## [Your assignment]
Every line with "gripper" in it must be copied from the data.

**** Working data

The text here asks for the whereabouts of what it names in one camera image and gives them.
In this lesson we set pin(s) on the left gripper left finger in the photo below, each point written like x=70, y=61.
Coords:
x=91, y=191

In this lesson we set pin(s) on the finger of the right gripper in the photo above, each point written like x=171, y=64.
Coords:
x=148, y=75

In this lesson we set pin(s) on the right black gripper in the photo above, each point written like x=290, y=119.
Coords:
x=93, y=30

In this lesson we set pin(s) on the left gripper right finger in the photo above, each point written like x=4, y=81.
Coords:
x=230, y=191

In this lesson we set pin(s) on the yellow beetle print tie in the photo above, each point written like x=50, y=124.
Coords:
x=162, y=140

********
**** Working data

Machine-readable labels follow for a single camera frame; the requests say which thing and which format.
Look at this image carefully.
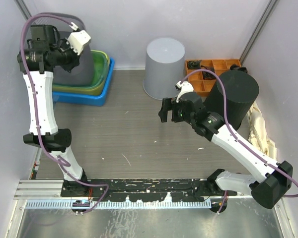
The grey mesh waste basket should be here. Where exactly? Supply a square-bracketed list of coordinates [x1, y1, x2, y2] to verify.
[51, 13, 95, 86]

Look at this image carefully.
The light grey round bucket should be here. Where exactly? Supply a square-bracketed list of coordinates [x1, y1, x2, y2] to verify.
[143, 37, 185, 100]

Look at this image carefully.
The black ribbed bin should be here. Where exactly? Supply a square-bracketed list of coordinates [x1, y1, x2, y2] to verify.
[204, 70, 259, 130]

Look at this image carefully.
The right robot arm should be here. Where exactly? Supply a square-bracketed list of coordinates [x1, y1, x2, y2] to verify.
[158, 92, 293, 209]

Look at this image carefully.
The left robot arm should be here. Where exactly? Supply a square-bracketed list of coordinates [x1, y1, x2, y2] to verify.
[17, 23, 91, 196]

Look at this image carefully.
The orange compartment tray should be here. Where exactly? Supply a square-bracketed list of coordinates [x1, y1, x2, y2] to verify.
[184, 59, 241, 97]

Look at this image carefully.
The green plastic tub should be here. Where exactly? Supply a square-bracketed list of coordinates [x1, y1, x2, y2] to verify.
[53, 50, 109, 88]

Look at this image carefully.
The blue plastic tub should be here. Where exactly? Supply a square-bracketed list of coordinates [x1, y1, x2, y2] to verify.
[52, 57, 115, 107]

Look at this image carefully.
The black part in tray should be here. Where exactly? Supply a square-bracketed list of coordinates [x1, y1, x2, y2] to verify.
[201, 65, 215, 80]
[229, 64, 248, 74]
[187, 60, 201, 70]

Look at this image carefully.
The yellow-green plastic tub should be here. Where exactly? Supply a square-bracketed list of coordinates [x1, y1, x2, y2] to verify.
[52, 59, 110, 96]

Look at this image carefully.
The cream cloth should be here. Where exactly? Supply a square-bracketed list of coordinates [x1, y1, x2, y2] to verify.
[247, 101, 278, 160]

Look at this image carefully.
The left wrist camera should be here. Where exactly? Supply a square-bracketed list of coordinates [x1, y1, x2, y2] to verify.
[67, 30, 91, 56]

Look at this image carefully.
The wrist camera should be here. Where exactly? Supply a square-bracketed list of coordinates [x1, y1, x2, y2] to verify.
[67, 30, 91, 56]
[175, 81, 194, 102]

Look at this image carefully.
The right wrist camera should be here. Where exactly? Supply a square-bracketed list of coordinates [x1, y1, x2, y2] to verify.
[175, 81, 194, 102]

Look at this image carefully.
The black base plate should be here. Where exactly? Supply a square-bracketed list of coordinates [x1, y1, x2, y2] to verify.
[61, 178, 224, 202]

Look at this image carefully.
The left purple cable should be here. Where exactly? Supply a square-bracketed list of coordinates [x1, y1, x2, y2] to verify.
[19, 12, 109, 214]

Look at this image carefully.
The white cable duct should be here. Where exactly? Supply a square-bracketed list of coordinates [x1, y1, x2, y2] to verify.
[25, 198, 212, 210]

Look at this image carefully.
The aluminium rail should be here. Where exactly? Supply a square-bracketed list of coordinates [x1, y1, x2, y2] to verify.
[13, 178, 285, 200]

********

## [Answer to this problem]
In this lesson we set pin(s) on the left gripper left finger in the photo below, each point written like x=70, y=61.
In this lesson we set pin(s) on the finger of the right gripper in the photo above, each point written like x=171, y=64.
In this lesson we set pin(s) on the right black gripper in the photo above, each point written like x=290, y=119.
In this lesson we set pin(s) on the left gripper right finger in the photo above, each point written like x=4, y=81.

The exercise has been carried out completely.